Even without additional configurations, analysis-runner will insert infrastructure and run-specific attributes, e.g.
get_config()['workflow']['access_level']
e.g. test, or standardget_config()['workflow']['dataset']
e.g. tob-wgs, or acute-care
When passing the Analysis-runner multiple configs, the configs defined earlier are used as a base that is updated with values from configs defined later. New content is added, and content with the exact same key is updated/replaced, e.g.
Base file:
[file]
name = "first.toml"
[content]
square = 4
Second file:
[file]
name = "second.toml"
[content]
triangle = 3
Result:
[file]
name = "second.toml"
[content]
square = 4
triangle = 3
It's important to note that the config files are loaded 'left-to-right', so when multiple configuration files are loaded, only the right-most value for any overlapping keys will be retained.
To use the cpg_utils.config
functions, import get_config
into any code:
from cpg_utils.config import get_config
The first call to get_config
sets the global config dictionary and returns the content, subsequent calls will just return the config dictionary.
assert get_config()['file'] == 'second.toml'
Because configuration is loaded lazily, start-up overhead is minimal, but can result in late failures if files with invalid content are specified.

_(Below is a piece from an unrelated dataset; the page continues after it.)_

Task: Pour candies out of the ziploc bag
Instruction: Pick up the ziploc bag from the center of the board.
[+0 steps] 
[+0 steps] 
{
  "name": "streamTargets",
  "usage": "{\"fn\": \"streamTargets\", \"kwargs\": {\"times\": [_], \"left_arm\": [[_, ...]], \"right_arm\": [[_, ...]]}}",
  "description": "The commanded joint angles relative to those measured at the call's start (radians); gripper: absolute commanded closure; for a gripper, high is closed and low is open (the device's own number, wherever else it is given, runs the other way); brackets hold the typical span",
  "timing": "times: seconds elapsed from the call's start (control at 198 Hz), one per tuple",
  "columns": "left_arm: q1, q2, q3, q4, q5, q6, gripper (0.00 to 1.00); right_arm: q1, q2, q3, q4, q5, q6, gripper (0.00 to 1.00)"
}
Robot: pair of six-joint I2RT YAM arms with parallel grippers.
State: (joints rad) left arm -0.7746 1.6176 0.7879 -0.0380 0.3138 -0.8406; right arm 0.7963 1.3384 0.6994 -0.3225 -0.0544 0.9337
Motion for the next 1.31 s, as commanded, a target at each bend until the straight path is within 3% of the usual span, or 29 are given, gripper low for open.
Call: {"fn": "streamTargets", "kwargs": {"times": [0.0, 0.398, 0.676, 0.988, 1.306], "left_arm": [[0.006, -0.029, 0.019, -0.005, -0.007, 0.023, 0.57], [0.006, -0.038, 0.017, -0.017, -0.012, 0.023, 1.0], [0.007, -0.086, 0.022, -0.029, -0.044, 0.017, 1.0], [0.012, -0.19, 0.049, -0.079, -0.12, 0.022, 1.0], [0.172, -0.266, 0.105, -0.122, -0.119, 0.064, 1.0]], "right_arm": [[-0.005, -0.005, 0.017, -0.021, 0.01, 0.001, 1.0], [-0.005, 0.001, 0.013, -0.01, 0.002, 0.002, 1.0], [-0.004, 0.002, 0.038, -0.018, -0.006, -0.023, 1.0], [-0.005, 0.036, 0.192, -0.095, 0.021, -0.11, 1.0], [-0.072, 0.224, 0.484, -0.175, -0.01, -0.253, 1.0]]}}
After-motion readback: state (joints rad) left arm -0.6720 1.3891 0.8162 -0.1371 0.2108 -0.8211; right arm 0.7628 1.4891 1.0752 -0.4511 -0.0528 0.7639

The config utility can be used outside analysis-runner
and CPG infrastructure, requiring the user to manually set the config file(s) to be read. Configuration files can be set in two ways:
- Set the
CPG_CONFIG_PATH
environment variable - Use
set_config_paths
to point to one or more config TOMLs:from cpg_utils.config import set_config_paths
You can refer to the example configuration TOML in this repository and use it as a template.